The virus has many properties similar to those of citrus variegation and Tulare apple mosaic viruses. However, although these viruses are related, they are easily distinguished by biological properties and serological differences. Citrus variegation virus does not produce rugose symptoms in Mexican lime, and citrus leaf rugose virus does not cause severe distortion and variegation patterns in Etrog citron. Citus leaf rugose virus causes only local necrotic symptoms in the bean and cowpea varieties tested, whereas citrus variegation virus commonly causes systemic symptoms. Sedimentation profiles for the nucleoprotein components of the two viruses are different, with citrus leaf rugose virus showing more NP 4 and poorer separation of NP 1 and NP 2 (Gonsalves & Garnsey, 1975b). Recognizable differences in the nucleic acid species of these two viruses also exist (Gonsalves & Garnsey, 1975b). Similarly, citrus leaf rugose virus differs in biological and physical properties from Tulare apple mosaic virus.

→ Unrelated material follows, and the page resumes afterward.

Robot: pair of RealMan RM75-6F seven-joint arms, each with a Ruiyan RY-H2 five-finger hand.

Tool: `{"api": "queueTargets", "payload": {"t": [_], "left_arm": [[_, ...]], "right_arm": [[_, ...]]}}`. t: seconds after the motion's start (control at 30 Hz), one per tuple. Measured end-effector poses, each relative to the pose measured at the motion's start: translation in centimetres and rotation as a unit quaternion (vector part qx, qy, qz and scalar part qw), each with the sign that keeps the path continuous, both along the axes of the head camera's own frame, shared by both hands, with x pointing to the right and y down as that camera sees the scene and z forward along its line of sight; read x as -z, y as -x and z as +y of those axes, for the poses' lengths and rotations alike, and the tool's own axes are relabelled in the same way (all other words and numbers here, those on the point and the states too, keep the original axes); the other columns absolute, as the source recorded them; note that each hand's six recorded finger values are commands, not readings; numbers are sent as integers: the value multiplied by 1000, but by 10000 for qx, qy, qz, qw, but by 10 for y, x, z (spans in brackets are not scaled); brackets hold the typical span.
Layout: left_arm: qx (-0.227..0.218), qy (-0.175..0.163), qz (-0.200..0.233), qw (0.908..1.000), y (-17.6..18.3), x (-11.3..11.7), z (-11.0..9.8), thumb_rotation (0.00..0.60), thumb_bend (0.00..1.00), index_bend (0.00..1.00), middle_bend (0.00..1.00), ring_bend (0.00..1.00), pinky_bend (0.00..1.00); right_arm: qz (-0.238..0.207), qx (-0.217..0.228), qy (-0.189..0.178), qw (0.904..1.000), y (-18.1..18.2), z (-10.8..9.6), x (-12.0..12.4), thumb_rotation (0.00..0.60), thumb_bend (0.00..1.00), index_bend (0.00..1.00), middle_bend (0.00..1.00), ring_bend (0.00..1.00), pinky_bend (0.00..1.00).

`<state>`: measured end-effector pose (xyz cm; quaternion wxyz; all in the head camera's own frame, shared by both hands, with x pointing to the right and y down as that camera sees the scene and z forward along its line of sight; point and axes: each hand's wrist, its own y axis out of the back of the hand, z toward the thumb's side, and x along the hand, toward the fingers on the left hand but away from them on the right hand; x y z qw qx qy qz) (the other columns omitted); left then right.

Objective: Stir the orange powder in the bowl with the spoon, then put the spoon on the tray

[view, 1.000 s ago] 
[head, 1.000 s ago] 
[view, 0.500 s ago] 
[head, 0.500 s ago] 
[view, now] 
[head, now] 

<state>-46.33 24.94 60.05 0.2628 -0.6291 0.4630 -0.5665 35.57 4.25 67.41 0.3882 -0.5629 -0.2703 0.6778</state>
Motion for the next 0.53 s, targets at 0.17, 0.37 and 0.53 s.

The latter causes chlorotic local lesions in cucumber (Cucumis sativus), vein banding in Gomphrena globosa and necrotic local and shock symptoms in tobacco, none of which is caused by citrus leaf rugose virus. Tulare apple mosaic virus is less stable, and the sedimentation profile of its nucleoprotein components is different.

References

  1. Garnsey, Proc. Fla St. hort. Soc. 81: 79, 1968.
  2. Garnsey, Proc. 6th Conf. int. Organisation of Citrus Virologists 1974: 169, 1974.
  3. Garnsey, Phytopathology 65: 50, 1975.
  4. Garnsey & Purcifull, Proc. Fla St. hort. Soc. 81: 56, 1969.
  5. Gonsalves & Garnsey, Virology 61: 343, 1974.
  6. Gonsalves & Garnsey, Virology 64: 23, 1975a.
  7. Gonsalves & Garnsey, Virology 67: 311, 1975b.
  8. Gonsalves & Garnsey, Virology 67: 319, 1975c.
  9. Gonsalves & Garnsey, Proc. 7th Conf. int. Organisation of Citrus Virologists, 1976: 109, 1976.


Figure 1

Rugose symptoms in leaf of Mexican lime (Citrus aurantifolia).

Figure 2

Chlorotic flecks in leaf of Eureka lemon (C. limon).

Figure 3

Necrotic local lesions in primary leaf of Red Kidney bean (Phaseolus vulgaris).

Figure 4

(Top) Ultraviolet absorbance profile of virus nucleoprotein centrifuged 14 h in 20-50% sucrose gradient at 113,000 g. (Bottom) RNA preparation electrophoresed in 2.5% polyacrylamide gel. Arrows indicate direction of sedimentation or migration.

Figure 5

Purified virus (natural mixture of all four components) stained with 1% uranyl acetate. Bar represents 100 nm.

Figure 6

Reaction of antiserum to citrus leaf rugose virus (A) to different antigen sources in gel-diffusion plate. Well 1 contains purified citrus leaf rugose virus; well 2, purified virus plus sap from healthy Citrus excelsa; well 3, sap from infected C. excelsa; and well 4, sap from healthy C. excelsa.